Artigo em Inglês | MEDLINE | ID: mdl-20484531
Familial hemiplegic migraine type-1 FHM-1 is caused by missense mutations in the CACNA1A gene that encodes the alpha(1A) pore-forming subunit of Ca(V)2.1 Ca(2+) channels. We used knock-in (KI) transgenic mice harboring the pathogenic FHM-1 mutation R192Q to study neurotransmission at the calyx of Held synapse and cortical layer 2/3 pyramidal cells (PCs). Using whole cell patch-clamp recordings in brain stem slices, we confirmed that KI Ca(V)2.1 Ca(2+) channels activated at more hyperpolarizing potentials. However, calyceal presynaptic calcium currents (I(pCa)) evoked by presynaptic action potentials (APs) were similar in amplitude, kinetic parameters, and neurotransmitter release. Ca(V)2.1 Ca(2+) channels in cortical layer 2/3 PCs from KI mice also showed a negative shift in their activation voltage. PCs had APs with longer durations and smaller amplitudes than the calyx of Held. AP-evoked Ca(2+) currents (I(Ca)) from PCs were larger in KI compared with wild-type (WT) mice.
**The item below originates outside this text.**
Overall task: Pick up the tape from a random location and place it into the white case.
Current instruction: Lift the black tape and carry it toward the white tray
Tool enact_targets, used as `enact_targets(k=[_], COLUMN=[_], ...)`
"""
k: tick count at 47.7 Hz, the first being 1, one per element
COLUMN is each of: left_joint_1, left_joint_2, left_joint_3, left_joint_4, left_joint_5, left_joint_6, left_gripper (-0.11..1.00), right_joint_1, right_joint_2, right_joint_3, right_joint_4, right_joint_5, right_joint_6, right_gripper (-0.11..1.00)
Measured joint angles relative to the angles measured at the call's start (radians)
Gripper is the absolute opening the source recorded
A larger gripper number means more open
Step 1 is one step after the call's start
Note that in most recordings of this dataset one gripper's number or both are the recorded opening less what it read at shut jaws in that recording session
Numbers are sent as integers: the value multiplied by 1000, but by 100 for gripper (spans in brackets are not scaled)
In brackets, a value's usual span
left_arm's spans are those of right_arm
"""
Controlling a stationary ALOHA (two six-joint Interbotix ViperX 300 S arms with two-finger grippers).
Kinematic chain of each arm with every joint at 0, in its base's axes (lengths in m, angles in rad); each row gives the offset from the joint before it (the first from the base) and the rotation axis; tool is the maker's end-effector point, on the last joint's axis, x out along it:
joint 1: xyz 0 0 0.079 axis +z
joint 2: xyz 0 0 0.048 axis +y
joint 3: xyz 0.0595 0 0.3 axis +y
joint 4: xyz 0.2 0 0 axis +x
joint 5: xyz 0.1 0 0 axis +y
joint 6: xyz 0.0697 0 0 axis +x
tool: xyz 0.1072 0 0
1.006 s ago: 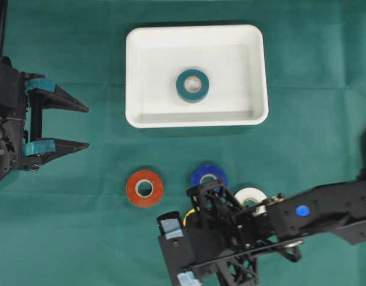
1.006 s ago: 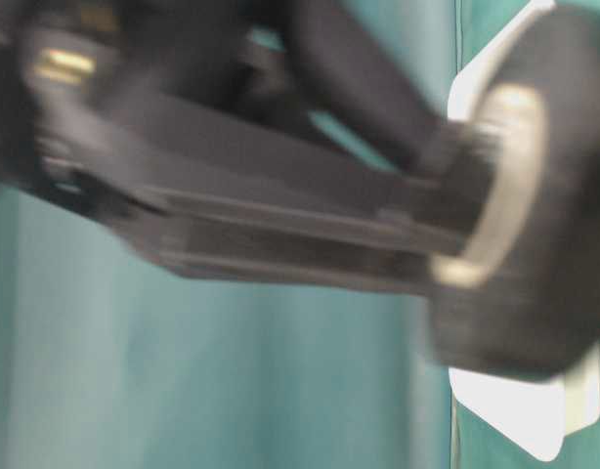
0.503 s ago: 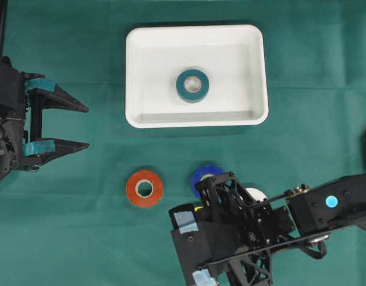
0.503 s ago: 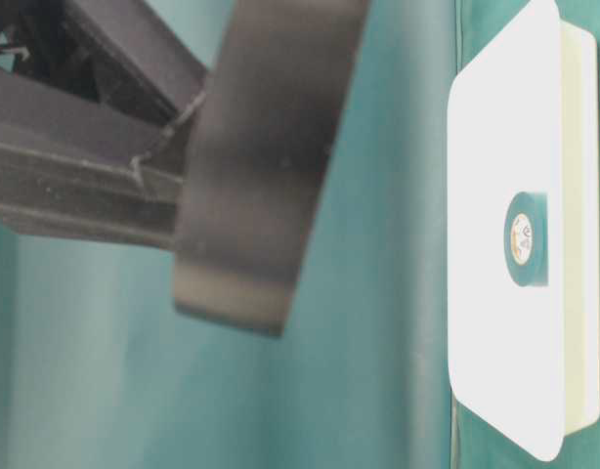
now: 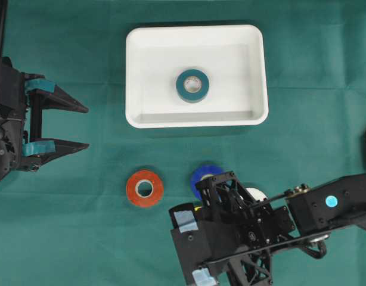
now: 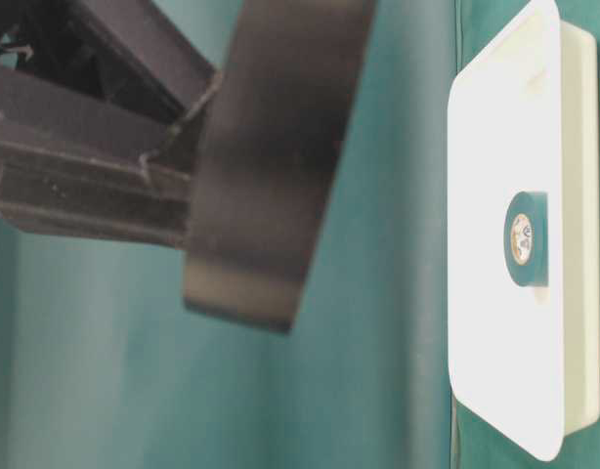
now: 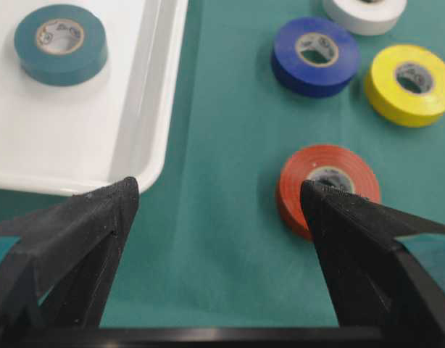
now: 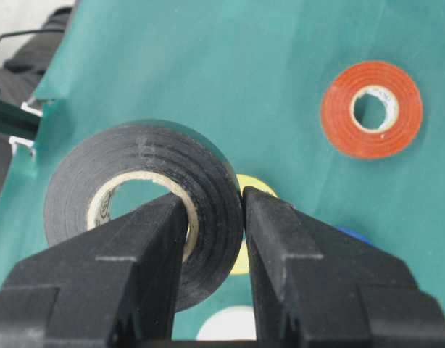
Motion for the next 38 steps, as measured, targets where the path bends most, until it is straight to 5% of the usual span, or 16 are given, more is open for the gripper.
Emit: enact_targets(k=[25, 38], left_joint_1=[0, 0], left_joint_2=[0, 0], left_joint_3=[2, 2], left_joint_4=[2, 0], left_joint_5=[2, 0], left_joint_6=[-2, -2], left_gripper=[99, 99], right_joint_1=[-43, -239], right_joint_2=[0, 0], right_joint_3=[9, 35], right_joint_4=[-25, -91], right_joint_5=[0, -3], right_joint_6=[3, 2], right_gripper=[27, 27])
In contrast, when I(Ca)was evoked in PCs by calyx of Held AP waveforms, we observed no amplitude differences between WT and KI mice. In the same way, Ca(2+) currents evoked at the presynaptic terminals (I(pCa))of the calyx of Held by the AP waveforms of the PCs had larger amplitudes in R192Q KI mice that in WT. These results suggest that longer time courses of pyramidal APs were a key factor for the expression of a synaptic gain of function in the KI mice. In addition, our results indicate that consequences of FHM-1 mutations might vary according to the shape of APs in charge of triggering synaptic transmission (neurons in the calyx of Held vs. excitatory/inhibitory neurons in the cortex), adding to the complexity of the pathophysiology of migraine.